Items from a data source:
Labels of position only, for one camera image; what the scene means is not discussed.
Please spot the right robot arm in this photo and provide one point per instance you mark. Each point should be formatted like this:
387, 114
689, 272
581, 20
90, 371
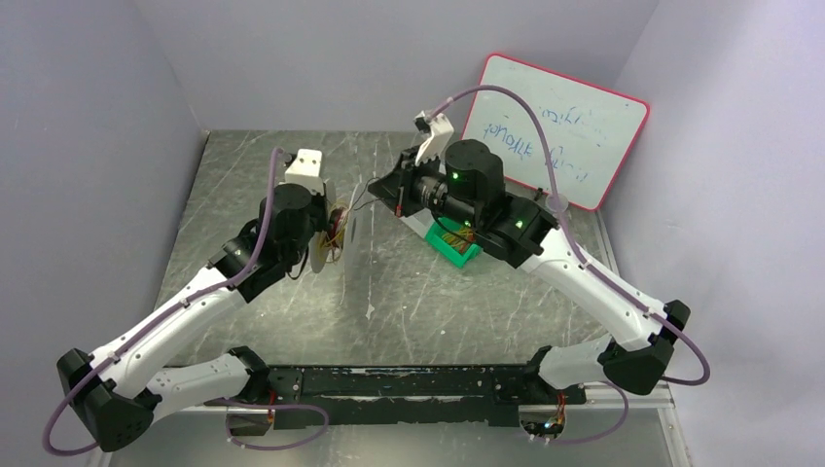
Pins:
468, 188

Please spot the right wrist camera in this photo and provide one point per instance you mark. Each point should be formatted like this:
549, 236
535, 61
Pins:
438, 130

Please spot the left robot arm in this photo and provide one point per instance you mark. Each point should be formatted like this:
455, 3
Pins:
119, 390

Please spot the small clear plastic cup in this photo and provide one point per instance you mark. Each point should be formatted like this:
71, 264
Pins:
557, 204

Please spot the grey perforated spool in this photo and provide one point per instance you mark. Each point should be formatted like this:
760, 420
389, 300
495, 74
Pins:
352, 234

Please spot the clear plastic bin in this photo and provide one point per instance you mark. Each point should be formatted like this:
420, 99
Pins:
419, 223

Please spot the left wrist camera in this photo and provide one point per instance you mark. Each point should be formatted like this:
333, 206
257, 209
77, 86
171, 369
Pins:
307, 170

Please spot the red framed whiteboard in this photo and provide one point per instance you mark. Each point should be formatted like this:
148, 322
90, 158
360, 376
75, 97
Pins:
583, 133

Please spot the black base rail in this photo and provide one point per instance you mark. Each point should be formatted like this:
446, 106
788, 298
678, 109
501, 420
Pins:
352, 395

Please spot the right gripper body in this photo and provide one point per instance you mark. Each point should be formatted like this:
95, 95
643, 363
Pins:
405, 183

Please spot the green plastic bin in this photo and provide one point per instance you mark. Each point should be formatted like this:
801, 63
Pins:
453, 240

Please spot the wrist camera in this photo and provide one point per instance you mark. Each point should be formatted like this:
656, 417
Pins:
307, 170
438, 130

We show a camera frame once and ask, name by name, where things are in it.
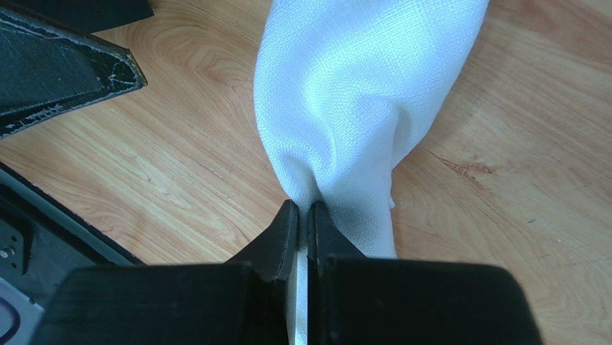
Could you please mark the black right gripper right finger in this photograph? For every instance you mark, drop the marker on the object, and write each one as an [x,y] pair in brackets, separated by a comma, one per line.
[326,245]

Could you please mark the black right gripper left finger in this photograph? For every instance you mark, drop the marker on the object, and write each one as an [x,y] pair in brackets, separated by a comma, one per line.
[270,259]

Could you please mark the white cloth napkin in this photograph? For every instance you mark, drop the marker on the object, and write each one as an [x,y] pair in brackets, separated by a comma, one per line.
[344,90]

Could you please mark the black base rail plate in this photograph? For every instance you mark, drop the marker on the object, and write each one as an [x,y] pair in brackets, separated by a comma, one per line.
[42,241]

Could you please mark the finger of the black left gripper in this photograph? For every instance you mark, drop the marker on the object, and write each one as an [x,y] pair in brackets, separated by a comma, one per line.
[89,16]
[48,69]

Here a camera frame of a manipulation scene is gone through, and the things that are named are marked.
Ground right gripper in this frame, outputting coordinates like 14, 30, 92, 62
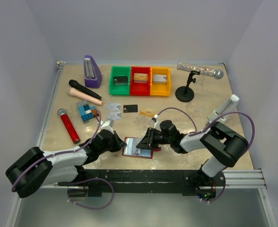
136, 127, 172, 149

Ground red leather card holder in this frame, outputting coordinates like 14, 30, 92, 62
122, 137, 161, 159

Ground gold credit card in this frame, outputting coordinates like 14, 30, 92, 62
140, 107, 155, 117

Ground silver credit card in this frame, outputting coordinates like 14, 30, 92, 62
124, 138, 141, 156
107, 112, 121, 120

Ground grey credit card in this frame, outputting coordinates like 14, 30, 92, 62
123, 105, 138, 113

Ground blue credit card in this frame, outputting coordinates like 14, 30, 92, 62
106, 103, 121, 112

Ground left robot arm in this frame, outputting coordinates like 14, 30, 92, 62
5, 129, 126, 198

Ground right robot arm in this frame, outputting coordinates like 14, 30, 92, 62
136, 120, 249, 185

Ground black card stack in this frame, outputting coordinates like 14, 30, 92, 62
113, 76, 128, 87

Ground silver card stack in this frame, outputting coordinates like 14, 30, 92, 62
152, 74, 167, 84

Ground gold card stack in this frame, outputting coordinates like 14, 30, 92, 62
133, 73, 148, 84

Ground blue toy brick block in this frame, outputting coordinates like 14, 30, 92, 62
76, 100, 99, 123

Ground red plastic bin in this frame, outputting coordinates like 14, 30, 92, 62
130, 66, 151, 96

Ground pink microphone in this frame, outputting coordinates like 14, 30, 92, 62
67, 87, 103, 106

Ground black microphone stand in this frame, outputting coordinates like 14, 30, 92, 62
175, 71, 200, 103

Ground yellow plastic bin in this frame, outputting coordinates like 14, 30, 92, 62
150, 67, 171, 97

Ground red glitter microphone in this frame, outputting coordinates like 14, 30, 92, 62
57, 108, 81, 144

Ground green plastic bin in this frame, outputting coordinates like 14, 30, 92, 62
109, 66, 131, 96

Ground purple metronome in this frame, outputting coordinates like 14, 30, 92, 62
83, 55, 102, 88

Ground black microphone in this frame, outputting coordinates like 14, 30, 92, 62
69, 79, 101, 100

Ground white metronome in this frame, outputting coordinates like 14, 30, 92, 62
206, 94, 240, 126

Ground silver glitter microphone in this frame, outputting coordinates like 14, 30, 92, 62
177, 62, 224, 79

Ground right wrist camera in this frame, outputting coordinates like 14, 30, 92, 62
152, 114, 161, 131

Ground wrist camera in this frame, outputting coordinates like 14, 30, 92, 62
100, 119, 114, 134
152, 114, 161, 131

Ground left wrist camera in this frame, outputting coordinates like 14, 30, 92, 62
100, 119, 114, 134

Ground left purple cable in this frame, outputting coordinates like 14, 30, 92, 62
11, 110, 116, 210

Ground purple cable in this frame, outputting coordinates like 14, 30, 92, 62
154, 107, 256, 204
11, 110, 116, 210

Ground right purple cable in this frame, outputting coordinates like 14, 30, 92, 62
154, 107, 256, 204

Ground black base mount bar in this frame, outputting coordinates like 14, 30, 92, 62
58, 169, 225, 197

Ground aluminium frame rail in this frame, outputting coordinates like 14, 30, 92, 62
36, 61, 66, 148

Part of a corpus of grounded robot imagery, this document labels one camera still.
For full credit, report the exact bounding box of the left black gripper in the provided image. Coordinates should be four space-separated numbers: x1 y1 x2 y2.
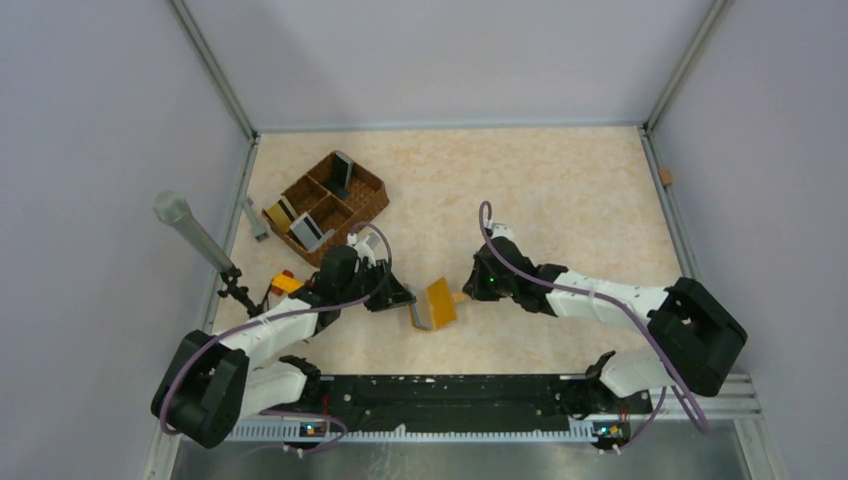
338 258 416 312

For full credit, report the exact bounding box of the orange leather card holder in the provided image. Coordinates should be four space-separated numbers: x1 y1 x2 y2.
408 277 469 332

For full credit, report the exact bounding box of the brown wicker divided basket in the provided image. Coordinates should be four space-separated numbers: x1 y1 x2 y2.
262 150 389 267

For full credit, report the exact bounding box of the grey card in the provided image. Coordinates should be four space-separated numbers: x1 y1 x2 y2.
326 150 355 199
289 212 336 253

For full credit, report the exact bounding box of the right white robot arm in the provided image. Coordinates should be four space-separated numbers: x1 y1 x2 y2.
463 221 748 412

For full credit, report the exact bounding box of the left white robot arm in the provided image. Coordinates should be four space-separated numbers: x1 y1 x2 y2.
151 226 415 448

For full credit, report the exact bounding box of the gold card in basket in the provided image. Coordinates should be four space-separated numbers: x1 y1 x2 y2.
264 195 299 233

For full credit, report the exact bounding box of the grey plastic tool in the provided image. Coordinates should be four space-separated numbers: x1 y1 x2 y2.
238 195 269 242

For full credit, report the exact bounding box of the black microphone tripod stand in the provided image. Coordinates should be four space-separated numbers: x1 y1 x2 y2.
217 267 265 318

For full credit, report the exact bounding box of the small wooden block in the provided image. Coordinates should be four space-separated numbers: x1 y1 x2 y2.
657 168 673 188

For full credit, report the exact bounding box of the silver microphone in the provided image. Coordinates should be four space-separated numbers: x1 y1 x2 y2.
152 190 235 273

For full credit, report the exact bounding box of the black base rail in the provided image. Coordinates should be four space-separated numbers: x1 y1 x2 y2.
275 374 653 434

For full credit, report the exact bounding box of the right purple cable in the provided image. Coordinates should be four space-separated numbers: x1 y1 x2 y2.
478 201 711 436

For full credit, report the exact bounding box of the white perforated cable tray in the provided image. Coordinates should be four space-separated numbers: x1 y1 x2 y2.
226 420 598 443

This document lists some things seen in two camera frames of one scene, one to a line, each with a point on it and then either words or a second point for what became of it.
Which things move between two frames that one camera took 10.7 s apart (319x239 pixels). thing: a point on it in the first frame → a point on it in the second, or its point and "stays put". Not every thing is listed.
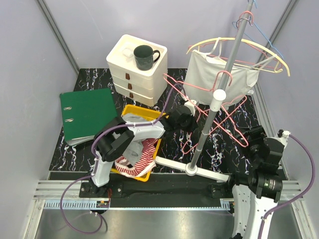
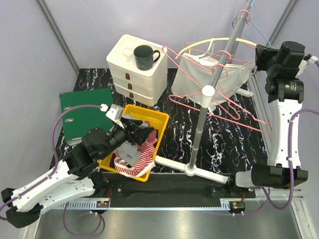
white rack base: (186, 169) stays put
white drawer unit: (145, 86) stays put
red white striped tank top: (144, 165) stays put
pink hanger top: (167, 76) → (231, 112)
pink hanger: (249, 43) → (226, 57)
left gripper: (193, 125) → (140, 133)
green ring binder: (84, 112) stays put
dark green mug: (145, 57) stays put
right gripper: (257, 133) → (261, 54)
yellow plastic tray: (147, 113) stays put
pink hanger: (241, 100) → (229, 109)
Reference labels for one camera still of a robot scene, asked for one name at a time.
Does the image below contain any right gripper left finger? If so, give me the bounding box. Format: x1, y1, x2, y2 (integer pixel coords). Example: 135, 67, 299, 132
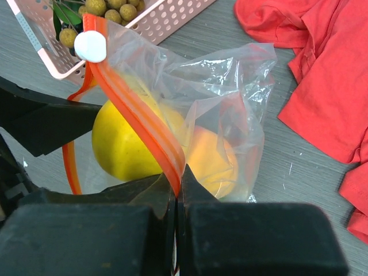
1, 175, 175, 275

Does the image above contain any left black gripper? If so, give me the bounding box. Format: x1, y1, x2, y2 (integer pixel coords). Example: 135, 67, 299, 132
1, 78, 101, 227

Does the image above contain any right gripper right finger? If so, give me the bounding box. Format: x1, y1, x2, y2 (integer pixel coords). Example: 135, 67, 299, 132
177, 167, 349, 275

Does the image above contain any yellow orange peach fruit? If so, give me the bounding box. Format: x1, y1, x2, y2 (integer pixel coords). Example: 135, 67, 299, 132
187, 126, 239, 198

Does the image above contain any yellow lemon fruit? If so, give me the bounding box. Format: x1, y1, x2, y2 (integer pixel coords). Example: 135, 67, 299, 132
91, 99, 185, 182

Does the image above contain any clear zip top bag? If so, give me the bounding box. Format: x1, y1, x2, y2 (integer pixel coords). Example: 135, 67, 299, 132
63, 14, 277, 201

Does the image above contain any pink plastic basket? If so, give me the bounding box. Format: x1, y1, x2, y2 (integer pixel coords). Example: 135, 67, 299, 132
8, 0, 213, 85

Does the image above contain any brown longan bunch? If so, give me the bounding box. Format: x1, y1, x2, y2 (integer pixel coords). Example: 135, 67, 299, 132
51, 0, 145, 51

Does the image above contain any red cloth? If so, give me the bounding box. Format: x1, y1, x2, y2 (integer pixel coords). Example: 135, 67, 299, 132
234, 1, 367, 242

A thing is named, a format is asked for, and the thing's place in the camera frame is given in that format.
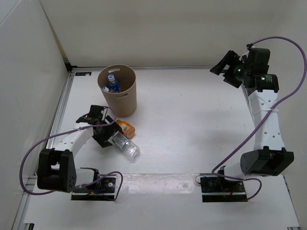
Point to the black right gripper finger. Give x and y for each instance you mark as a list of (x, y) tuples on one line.
[(229, 59), (232, 81)]

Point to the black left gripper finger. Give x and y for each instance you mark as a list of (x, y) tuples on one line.
[(102, 141), (113, 127)]

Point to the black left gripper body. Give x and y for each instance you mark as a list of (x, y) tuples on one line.
[(107, 128)]

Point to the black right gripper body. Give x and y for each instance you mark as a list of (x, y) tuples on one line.
[(235, 68)]

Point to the orange juice bottle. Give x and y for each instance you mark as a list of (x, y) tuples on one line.
[(127, 129)]

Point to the green label water bottle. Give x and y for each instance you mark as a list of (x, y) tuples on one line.
[(128, 147)]

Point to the clear unlabelled plastic bottle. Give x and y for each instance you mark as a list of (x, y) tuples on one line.
[(106, 89)]

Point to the blue label water bottle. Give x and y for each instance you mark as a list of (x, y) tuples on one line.
[(113, 84)]

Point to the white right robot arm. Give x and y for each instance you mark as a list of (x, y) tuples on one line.
[(269, 156)]

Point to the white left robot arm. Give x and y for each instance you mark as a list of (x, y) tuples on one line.
[(56, 166)]

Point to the tan cylindrical waste bin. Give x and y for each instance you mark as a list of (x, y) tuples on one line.
[(125, 101)]

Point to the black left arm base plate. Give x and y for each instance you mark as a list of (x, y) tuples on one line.
[(104, 190)]

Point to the aluminium table edge rail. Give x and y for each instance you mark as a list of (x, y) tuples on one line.
[(61, 105)]

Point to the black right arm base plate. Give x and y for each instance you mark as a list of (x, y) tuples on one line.
[(219, 190)]

AIM OF THE EXERCISE: Among the lines above, count those containing the word "named" and write only the number.

WRITTEN REPLY: 2